WHAT TO DO: Print all of the data exactly as written.

INFORMATION SUPPLIED:
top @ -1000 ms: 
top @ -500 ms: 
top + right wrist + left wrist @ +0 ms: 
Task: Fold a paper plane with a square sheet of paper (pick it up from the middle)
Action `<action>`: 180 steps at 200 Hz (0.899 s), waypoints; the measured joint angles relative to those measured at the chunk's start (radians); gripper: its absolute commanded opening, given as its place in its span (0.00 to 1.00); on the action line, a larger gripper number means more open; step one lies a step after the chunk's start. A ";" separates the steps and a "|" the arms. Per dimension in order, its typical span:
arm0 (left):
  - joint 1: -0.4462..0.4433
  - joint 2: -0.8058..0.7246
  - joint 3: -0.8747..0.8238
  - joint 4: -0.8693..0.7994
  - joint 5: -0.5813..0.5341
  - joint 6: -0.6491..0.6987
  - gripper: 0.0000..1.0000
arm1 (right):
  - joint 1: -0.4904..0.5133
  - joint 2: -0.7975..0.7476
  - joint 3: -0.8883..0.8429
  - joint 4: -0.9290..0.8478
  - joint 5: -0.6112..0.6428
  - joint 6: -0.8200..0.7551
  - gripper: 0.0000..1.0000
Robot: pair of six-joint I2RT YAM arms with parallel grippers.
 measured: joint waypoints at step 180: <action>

REPLY TO THE TASK:
top @ -1000 ms: 
top @ -500 ms: 
top + right wrist + left wrist @ +0 ms: 
Task: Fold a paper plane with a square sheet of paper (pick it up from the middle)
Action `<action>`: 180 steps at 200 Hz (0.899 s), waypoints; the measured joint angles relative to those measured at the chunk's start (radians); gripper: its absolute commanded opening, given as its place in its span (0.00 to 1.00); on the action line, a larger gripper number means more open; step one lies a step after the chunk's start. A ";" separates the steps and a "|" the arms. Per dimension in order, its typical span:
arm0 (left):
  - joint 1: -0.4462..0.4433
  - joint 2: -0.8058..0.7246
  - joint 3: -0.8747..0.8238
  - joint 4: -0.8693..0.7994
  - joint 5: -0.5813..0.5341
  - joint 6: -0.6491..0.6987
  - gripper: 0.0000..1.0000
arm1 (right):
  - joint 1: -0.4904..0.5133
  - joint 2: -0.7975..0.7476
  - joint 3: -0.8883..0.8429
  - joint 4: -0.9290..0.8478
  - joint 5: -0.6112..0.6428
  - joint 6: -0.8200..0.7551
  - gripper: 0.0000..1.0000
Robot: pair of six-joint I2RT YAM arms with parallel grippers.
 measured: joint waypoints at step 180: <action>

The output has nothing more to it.